WORK REQUIRED: Pick out each line with the word "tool" from the material that follows.

DATASET EXCERPTS:
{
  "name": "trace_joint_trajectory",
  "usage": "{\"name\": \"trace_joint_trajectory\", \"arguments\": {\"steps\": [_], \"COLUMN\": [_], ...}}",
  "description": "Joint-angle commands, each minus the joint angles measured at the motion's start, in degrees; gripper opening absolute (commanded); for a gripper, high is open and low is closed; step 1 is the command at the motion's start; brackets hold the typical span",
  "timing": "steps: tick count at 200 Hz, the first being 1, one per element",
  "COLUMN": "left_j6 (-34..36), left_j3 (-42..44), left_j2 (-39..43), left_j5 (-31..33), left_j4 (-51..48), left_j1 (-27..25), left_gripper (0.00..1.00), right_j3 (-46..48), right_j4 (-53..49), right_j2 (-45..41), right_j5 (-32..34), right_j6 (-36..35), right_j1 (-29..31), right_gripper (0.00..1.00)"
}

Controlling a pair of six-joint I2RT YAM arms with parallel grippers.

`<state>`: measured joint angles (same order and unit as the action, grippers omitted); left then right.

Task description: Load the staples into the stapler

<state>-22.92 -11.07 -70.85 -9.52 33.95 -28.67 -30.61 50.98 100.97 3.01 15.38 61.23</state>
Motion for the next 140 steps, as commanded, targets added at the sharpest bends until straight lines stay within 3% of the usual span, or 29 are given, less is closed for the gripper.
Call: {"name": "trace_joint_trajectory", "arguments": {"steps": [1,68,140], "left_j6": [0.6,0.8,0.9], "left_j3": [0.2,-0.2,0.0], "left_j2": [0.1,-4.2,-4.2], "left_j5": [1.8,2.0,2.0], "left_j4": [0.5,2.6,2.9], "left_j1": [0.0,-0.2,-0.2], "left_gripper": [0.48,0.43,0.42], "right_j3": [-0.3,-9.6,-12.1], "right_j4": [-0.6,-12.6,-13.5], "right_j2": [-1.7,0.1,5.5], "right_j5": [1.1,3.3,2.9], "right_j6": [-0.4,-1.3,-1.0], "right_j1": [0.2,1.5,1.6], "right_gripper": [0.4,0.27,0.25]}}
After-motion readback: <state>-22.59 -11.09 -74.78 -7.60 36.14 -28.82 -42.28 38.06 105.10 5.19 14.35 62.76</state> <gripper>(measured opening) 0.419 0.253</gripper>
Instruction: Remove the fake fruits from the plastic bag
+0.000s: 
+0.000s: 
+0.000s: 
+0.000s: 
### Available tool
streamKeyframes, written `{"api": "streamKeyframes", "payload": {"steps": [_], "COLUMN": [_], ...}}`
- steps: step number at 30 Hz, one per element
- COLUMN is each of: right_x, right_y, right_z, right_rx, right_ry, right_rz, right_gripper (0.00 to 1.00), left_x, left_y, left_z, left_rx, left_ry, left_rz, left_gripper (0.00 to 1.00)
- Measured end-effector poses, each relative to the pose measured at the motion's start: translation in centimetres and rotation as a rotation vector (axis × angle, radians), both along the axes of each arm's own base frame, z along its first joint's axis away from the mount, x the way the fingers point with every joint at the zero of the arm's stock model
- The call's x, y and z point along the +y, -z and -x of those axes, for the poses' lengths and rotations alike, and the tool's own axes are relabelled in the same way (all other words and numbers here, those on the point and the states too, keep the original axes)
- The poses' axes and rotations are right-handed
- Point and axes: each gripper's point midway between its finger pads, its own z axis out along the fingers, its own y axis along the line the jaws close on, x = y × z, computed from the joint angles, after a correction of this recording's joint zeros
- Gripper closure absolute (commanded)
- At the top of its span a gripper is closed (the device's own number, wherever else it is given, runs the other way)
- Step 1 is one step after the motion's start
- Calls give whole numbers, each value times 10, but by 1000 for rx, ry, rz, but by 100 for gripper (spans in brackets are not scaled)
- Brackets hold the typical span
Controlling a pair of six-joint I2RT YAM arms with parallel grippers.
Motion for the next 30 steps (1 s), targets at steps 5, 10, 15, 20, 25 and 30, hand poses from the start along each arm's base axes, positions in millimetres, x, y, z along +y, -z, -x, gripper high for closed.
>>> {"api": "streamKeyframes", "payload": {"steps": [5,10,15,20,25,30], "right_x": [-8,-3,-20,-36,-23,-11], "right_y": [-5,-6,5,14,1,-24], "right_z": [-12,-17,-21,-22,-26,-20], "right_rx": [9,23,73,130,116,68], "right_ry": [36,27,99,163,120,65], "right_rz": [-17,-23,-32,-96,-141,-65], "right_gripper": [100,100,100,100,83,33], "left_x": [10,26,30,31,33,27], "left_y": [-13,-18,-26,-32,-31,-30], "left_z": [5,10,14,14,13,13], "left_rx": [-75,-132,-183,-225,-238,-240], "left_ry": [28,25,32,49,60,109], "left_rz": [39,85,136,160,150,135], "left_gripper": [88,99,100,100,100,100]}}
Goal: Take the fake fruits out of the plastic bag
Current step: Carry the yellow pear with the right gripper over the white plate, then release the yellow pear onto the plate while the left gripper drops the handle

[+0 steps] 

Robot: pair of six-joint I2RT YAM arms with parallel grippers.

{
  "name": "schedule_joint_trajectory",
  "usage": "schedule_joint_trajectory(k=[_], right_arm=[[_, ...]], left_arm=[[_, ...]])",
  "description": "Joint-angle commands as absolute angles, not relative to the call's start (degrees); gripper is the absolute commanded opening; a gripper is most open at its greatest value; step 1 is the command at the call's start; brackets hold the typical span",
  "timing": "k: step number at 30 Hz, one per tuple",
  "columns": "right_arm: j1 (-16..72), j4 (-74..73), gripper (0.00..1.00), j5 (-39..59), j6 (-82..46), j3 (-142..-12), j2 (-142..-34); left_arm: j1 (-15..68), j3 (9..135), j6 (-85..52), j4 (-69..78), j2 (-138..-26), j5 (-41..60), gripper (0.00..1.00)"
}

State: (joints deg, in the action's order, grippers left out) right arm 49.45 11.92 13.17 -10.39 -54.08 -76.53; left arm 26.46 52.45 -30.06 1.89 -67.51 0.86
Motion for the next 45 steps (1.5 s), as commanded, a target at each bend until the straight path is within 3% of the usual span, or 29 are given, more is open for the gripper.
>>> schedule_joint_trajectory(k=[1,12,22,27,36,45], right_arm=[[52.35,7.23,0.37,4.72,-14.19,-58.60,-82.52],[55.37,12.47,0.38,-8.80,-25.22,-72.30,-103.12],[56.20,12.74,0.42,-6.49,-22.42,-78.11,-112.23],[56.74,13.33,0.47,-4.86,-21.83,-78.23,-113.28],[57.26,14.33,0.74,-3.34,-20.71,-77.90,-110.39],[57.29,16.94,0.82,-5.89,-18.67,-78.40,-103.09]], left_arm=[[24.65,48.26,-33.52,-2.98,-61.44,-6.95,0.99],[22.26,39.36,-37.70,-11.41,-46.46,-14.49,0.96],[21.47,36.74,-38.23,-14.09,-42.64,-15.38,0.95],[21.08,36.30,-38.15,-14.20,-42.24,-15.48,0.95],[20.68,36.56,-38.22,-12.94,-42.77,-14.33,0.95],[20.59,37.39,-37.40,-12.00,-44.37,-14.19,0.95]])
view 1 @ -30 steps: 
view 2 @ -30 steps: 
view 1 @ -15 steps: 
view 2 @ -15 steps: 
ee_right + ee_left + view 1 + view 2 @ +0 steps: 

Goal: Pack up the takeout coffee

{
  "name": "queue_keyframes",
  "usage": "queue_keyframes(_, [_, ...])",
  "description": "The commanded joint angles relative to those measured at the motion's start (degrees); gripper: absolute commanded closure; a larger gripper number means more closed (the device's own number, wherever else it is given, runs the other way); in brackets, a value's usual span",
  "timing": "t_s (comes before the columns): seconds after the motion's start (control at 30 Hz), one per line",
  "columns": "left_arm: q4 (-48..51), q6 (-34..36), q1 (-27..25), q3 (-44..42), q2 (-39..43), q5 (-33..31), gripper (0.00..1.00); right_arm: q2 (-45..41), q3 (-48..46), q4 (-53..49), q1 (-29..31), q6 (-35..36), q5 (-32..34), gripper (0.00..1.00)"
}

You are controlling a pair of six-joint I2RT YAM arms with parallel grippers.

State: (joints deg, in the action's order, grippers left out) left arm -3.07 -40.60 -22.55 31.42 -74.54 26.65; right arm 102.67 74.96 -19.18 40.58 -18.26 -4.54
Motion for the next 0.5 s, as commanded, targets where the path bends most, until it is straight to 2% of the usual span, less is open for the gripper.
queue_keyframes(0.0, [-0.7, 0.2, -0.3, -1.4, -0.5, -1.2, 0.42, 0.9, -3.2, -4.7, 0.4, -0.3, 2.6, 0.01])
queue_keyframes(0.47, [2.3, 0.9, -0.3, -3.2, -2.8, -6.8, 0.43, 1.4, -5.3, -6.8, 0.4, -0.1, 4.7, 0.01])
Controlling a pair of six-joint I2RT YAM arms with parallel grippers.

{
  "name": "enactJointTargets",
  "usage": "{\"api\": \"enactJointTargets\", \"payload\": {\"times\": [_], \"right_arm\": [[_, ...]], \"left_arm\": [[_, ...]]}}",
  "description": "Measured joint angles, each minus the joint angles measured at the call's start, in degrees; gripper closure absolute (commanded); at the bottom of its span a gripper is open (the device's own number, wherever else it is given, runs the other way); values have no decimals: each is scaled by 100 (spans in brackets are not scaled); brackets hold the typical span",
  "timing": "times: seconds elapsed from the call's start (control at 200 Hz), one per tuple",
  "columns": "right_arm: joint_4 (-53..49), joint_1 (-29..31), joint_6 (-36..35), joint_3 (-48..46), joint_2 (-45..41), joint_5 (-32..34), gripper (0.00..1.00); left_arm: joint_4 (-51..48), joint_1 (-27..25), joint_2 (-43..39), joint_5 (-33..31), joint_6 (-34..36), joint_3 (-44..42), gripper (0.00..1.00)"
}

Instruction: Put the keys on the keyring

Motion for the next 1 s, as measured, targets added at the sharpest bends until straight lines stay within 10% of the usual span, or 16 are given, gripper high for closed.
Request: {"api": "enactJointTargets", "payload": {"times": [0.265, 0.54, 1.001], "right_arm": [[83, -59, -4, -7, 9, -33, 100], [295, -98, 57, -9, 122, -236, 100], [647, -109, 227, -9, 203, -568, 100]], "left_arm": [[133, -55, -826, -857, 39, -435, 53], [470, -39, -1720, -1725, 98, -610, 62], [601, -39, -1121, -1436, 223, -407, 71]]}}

SOLUTION:
### Available tool
- The call's x, y and z point along the +y, -z and -x of those axes, for the poses' lengths and rotations alike, and the tool's own axes are relabelled in the same way (all other words and numbers here, those on the point and the states too, keep the original axes)

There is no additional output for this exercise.